WHAT NEEDS TO BE DONE: From the records, report how many lines hold the word "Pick", with the number as the sole reply.

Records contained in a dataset
■ ■ ■ ■

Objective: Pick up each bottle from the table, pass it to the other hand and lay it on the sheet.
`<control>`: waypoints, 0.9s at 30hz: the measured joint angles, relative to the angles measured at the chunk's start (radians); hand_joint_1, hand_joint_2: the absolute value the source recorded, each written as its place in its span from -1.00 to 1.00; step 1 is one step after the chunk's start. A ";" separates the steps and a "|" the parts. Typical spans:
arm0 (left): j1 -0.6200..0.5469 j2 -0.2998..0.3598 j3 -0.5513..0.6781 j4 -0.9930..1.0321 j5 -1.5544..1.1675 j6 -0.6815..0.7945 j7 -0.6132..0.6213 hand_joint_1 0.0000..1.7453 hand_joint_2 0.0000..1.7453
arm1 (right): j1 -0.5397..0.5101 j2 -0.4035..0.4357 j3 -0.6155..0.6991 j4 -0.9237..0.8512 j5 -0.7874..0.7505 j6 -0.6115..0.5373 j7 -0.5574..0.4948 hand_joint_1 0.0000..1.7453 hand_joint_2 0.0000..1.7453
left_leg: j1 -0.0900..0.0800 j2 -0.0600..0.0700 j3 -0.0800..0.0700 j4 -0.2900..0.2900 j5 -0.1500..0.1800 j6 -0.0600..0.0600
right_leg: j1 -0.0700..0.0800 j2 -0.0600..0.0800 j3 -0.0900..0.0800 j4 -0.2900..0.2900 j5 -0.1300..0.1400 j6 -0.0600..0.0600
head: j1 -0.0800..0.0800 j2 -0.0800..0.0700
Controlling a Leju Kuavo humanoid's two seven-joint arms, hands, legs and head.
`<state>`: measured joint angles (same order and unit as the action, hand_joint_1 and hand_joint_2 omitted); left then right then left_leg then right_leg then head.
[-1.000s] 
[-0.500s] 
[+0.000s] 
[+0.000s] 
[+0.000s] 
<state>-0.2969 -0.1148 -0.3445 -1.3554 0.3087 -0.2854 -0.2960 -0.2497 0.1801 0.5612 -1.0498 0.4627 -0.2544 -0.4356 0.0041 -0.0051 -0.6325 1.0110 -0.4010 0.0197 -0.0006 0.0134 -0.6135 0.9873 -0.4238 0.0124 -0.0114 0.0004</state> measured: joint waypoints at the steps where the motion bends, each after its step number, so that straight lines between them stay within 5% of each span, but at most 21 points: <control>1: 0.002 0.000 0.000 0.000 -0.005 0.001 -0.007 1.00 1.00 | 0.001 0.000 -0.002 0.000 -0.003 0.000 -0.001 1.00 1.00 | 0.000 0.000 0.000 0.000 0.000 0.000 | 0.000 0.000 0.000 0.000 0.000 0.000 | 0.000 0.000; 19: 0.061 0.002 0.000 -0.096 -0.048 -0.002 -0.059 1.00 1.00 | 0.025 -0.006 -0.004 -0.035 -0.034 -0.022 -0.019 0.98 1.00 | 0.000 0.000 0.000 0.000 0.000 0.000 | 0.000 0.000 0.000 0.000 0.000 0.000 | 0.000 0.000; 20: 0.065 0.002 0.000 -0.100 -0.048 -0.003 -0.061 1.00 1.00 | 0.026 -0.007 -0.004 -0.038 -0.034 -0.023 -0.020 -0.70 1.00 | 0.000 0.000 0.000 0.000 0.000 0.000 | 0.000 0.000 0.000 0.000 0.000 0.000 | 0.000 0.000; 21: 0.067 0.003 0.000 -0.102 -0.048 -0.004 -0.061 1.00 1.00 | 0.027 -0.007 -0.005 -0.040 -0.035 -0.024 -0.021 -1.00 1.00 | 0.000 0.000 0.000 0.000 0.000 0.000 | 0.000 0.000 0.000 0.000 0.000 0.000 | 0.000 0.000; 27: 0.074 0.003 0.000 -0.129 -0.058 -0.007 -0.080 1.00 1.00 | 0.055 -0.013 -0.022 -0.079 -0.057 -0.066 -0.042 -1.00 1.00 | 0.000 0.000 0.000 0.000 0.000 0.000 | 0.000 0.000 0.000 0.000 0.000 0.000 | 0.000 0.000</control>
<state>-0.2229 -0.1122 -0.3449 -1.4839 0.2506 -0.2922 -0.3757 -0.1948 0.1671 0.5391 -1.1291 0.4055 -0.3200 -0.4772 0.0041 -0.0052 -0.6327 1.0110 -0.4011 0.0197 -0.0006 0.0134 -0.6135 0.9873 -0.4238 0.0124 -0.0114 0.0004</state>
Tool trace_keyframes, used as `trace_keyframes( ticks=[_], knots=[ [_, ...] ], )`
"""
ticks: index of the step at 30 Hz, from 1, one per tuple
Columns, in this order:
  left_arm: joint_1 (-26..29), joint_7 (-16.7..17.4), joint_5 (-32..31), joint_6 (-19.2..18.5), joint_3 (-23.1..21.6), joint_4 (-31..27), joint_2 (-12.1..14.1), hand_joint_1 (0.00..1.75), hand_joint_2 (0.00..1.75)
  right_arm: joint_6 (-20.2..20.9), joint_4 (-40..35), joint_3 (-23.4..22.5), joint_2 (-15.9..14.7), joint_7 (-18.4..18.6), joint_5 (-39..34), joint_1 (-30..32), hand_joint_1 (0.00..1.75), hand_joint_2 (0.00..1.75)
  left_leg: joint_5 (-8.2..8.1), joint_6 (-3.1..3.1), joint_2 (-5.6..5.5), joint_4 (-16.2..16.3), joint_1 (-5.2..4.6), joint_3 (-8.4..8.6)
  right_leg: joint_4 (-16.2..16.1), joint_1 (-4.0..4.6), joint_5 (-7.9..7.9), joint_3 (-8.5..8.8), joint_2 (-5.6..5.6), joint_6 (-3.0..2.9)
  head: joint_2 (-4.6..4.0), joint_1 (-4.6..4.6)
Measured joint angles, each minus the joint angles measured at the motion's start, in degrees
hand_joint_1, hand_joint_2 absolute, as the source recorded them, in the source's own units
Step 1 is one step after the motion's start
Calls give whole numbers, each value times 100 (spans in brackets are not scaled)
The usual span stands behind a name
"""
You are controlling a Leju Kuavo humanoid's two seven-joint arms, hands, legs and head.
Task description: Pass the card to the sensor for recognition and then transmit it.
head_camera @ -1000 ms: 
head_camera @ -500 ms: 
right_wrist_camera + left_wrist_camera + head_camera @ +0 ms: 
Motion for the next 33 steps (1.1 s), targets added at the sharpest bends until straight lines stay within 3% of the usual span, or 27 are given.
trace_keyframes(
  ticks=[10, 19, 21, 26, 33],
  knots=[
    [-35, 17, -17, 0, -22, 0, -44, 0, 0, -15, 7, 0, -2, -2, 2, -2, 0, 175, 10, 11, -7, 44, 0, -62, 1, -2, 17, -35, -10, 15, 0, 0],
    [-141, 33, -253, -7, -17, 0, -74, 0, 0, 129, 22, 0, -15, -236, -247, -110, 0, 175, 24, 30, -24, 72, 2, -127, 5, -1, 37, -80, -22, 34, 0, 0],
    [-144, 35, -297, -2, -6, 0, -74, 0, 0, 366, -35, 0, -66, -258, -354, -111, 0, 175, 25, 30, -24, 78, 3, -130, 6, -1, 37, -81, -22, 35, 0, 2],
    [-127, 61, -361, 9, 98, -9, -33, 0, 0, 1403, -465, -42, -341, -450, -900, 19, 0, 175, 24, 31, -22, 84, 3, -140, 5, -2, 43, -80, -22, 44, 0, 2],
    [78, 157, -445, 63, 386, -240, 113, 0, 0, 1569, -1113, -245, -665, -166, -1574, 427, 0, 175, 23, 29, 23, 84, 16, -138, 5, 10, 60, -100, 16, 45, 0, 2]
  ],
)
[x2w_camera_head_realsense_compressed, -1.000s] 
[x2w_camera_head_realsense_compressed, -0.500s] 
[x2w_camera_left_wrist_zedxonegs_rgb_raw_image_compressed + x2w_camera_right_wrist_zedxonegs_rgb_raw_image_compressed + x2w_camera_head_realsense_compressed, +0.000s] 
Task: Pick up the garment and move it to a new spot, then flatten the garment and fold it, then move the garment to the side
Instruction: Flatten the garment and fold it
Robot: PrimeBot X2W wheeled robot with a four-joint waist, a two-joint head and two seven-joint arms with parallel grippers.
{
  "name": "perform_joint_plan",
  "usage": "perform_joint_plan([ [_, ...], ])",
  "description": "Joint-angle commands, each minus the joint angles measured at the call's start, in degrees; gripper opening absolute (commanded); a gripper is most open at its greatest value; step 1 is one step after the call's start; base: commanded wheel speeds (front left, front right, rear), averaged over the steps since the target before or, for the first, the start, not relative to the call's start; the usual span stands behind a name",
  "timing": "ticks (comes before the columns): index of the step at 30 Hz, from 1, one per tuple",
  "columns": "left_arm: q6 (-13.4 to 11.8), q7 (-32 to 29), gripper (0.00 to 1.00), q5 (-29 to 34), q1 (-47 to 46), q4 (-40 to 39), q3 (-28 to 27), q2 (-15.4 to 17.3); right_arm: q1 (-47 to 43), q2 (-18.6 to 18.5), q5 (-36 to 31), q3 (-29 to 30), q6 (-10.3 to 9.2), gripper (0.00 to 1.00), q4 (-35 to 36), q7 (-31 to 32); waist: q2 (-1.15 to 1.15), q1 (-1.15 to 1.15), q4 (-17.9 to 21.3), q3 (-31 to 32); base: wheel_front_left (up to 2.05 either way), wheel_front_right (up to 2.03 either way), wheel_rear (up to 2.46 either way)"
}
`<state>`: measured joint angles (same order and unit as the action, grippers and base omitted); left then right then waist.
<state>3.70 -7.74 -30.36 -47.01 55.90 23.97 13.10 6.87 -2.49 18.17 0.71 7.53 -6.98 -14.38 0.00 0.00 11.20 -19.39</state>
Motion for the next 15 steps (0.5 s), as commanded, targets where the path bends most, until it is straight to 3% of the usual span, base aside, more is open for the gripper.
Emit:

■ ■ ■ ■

ANSWER SECTION: 2